Section 2 of the act of 1906 requires the local assessors to ascertain the value of the property of every street railroad corporation (since 1913 street railway system) in or upon any public highway or place, and of its property not so located. Section 3 requires the local assessors to make a return to the state board of assessors of the value of all property assessed which is located in or upon any highway or public place. Section 6 requires the state board to apportion the franchise tax among the taxing districts in which the corporation (since 1913, system) is operating street railroads, in proportion to the value of the property located in or upon the public highways or places as shown by the statements so filed. We disregard the inaptness of the language of the act of 1906 to street railway systems, especially to street railway systems without rails of their own. The point now important is that the language is applicable only to a ease where the property assessed has a fixed location, like a railway track. It is so inapt as applied to cars, wires and such other property, if any, as a street railway system without rails may metaphorically be said to have, that it would be obviously impossible for local assessors to make the assessment. The state board in the present case recognized this difficulty and undertook to make its own assessment under guise of equalizing and revising the valuations returned by the local assessors. No doubt this was necessary if any sensible result was to be reached, but the very fact that it was necessary demonstrates that the scheme of the act of 1906 as extended in 1913, if applied to street railway systems on a steam railroad company’s tracks, requires an assessment of the property of some [229]*229street railway systems by local assessors, and other street railway systems by the state board of assessors, or at best in part by local assessors, in part by the state board. This method has already been condemned by us as unconstitutional. Central Railroad Co. v. State Board of Assessors, cited above.

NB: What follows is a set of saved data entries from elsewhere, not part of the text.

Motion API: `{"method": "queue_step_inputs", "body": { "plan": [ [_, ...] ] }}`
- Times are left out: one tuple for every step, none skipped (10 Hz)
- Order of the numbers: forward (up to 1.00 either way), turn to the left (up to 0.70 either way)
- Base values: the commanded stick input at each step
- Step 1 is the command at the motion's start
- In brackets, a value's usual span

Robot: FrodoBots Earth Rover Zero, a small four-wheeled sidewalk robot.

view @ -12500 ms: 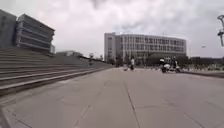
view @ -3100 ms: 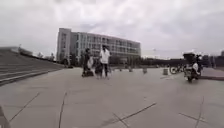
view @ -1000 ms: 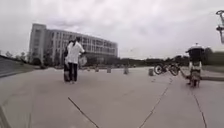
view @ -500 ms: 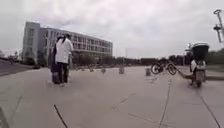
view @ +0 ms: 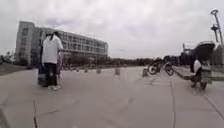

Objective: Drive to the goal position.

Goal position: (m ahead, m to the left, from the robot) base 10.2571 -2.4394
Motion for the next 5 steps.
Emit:
{"method": "queue_step_inputs", "body": {
  "plan": [
    [0.7,0.0],
    [0.7,0.0],
    [0.7,0.0],
    [0.7,0.0],
    [0.7,0.0]
  ]
}}
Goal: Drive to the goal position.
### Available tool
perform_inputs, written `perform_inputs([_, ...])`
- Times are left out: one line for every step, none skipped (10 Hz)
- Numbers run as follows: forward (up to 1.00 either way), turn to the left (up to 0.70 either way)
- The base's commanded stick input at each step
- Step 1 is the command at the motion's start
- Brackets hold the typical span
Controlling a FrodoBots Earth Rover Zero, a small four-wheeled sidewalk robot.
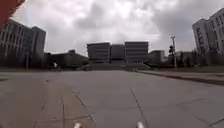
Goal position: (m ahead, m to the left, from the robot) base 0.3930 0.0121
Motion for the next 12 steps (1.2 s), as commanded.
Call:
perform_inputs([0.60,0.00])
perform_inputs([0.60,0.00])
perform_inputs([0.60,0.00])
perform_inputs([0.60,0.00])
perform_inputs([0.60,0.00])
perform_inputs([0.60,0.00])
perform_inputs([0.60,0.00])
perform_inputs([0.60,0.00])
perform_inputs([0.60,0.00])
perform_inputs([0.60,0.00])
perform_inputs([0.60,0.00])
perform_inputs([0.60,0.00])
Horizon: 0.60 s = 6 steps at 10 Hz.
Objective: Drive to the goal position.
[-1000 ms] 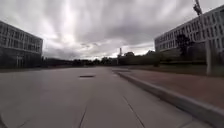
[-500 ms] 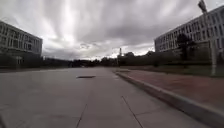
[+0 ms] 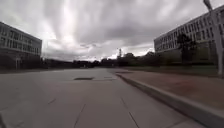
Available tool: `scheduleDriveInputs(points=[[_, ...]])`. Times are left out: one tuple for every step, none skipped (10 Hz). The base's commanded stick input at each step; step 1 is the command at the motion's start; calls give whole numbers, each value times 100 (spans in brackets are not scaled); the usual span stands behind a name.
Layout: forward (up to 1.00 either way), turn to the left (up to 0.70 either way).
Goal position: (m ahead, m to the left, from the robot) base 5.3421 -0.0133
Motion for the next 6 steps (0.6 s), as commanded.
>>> scheduleDriveInputs(points=[[70,0],[70,0],[70,0],[70,0],[70,0],[70,0]])
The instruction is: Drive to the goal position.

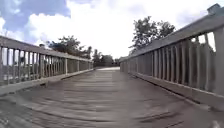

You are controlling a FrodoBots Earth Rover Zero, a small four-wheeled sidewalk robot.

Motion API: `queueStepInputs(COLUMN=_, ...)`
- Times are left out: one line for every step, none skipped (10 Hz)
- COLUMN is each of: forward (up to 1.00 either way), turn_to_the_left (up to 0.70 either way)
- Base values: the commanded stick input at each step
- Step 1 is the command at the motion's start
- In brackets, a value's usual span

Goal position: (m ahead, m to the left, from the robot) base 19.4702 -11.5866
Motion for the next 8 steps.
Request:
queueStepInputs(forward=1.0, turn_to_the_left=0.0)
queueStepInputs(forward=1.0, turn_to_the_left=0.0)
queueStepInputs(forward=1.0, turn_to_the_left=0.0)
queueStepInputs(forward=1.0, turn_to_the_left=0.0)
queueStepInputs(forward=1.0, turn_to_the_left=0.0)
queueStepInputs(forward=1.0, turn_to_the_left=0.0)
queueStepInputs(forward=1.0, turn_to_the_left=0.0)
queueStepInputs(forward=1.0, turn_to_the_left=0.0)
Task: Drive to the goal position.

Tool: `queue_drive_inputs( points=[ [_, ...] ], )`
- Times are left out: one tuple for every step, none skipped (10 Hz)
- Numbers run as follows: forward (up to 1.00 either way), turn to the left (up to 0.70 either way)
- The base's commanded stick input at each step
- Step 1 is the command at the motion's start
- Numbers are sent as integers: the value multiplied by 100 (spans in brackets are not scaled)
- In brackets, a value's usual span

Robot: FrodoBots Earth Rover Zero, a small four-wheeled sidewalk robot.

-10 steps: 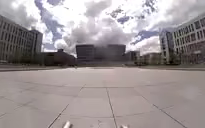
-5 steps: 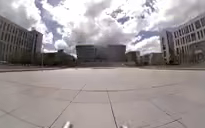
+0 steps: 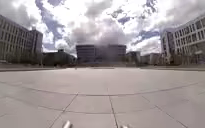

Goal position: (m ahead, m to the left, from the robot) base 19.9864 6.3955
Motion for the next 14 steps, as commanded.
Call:
queue_drive_inputs(
  points=[
    [70,-3],
    [70,0],
    [70,0],
    [70,0],
    [70,0],
    [70,0],
    [70,0],
    [70,0],
    [70,0],
    [70,0],
    [70,0],
    [70,0],
    [70,0],
    [70,0]
  ],
)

These views apply to most of the line of the prosecutor. They do not apply to the small section in South Carolina avenue owned by the Central Passenger Eailway Company and operated under its special franchise from Atlantic City. That portion of the system is like other street railways except that it is operated by a steam railroad corporation. This fact does not prevent the railway being properly classified with street railroad corporations taxable under the act of 1906.

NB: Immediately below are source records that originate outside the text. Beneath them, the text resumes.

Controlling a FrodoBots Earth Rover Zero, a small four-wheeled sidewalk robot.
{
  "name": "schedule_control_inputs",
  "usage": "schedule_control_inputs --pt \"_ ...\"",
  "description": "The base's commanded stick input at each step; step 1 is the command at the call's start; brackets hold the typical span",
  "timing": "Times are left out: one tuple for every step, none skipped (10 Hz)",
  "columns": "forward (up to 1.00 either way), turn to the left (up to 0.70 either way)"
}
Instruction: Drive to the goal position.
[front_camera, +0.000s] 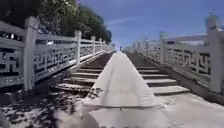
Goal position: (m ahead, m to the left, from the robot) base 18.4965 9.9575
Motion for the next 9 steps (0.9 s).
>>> schedule_control_inputs --pt "0.45 0.0" --pt "0.45 0.0" --pt "0.45 0.0" --pt "0.45 0.0" --pt "0.45 0.0" --pt "0.45 0.0" --pt "0.45 0.0" --pt "0.45 0.0" --pt "0.45 0.0"
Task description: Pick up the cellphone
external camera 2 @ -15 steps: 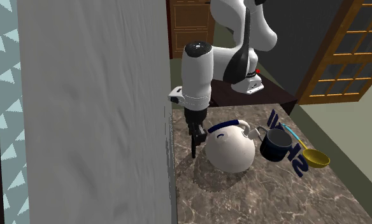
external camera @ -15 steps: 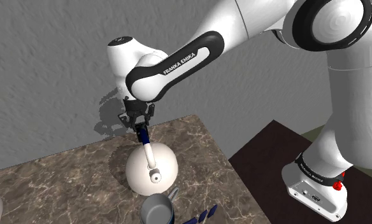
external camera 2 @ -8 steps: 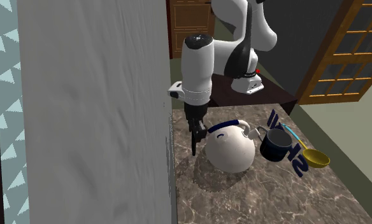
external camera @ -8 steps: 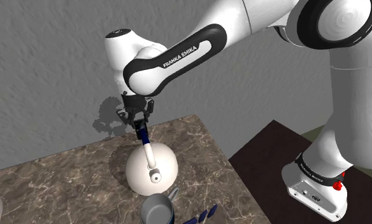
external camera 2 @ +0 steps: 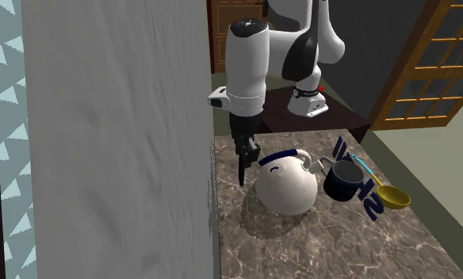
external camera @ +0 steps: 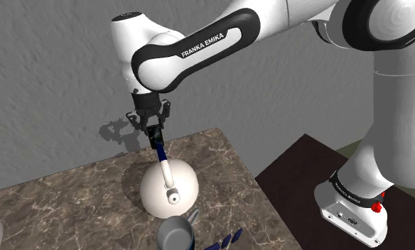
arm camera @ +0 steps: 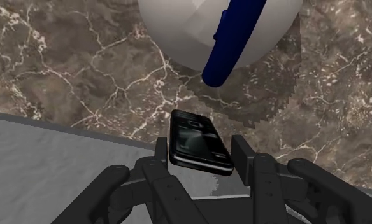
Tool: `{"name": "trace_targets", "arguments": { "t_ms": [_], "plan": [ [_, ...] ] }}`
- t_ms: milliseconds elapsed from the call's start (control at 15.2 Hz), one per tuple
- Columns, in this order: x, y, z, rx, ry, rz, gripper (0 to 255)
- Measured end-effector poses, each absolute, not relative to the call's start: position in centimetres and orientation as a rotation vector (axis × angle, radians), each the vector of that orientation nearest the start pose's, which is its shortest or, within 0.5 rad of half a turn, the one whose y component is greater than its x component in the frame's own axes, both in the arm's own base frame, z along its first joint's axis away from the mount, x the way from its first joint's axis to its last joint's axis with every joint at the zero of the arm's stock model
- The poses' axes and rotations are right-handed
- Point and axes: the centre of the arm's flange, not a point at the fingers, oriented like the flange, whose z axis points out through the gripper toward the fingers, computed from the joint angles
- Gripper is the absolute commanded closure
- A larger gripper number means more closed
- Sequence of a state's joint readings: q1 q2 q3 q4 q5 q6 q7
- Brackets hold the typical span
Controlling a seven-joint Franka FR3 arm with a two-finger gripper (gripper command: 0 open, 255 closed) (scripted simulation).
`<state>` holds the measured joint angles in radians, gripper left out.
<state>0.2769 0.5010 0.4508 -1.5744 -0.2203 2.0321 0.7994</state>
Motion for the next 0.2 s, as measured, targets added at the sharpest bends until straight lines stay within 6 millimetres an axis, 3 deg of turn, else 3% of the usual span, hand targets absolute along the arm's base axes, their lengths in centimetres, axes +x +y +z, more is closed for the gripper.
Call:
{"name": "trace_targets", "arguments": {
  "t_ms": [198],
  "plan": [
    [54.54, 41.14, 38.77, -3.125, 0.037, 0.002, 255]
  ]
}}
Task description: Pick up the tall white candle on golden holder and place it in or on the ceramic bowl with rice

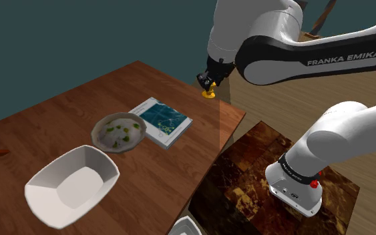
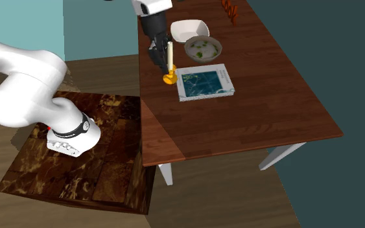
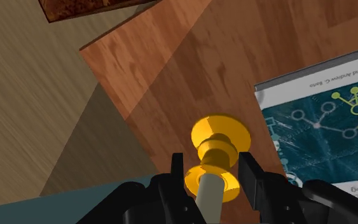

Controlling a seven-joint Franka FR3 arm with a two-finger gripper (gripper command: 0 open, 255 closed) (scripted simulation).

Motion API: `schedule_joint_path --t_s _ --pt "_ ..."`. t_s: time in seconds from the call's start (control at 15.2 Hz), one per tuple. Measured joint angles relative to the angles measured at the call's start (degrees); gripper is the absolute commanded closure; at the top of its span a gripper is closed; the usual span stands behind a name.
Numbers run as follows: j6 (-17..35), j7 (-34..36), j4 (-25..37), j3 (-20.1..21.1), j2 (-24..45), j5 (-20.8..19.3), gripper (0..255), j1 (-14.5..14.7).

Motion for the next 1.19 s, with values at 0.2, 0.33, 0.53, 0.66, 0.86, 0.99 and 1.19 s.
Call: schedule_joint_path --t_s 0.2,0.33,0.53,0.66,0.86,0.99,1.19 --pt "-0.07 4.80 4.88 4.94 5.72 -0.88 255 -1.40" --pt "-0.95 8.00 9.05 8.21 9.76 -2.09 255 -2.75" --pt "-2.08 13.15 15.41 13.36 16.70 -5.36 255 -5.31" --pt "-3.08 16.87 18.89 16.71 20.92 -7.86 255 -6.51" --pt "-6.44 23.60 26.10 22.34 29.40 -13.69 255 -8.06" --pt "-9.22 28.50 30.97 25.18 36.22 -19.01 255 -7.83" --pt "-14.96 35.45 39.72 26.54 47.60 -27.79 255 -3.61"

We are not now called on to decide whether we can exscind from the act the provision as to street railway systems operated on steam railroad company’s tracks, when we must also, in order to save the provision as to street railway systems operated on their own tracks; go so far as to exscind part of the title also. The case as to the South Carolina avenue section may be decided on a narrower ground. The act requires the tax to be imposed on the street railway system. The state board has imposed it on the steam railroad company. It may be that the latter will have to pay the tax to avoid a lien on the South Carolina avenue section, but it is entitled to have the lien limited to that section and to have the tax imposed as the law directs. The state board of assessors did not determine the gross earnings of this section. We do not know that such a determination is even possible. The tax even to that extent, if we knew what it was, cannot be sustained. The result is that the judgment of the Supreme Court must be reversed and a judgment entered setting aside the tax, with costs in both courts.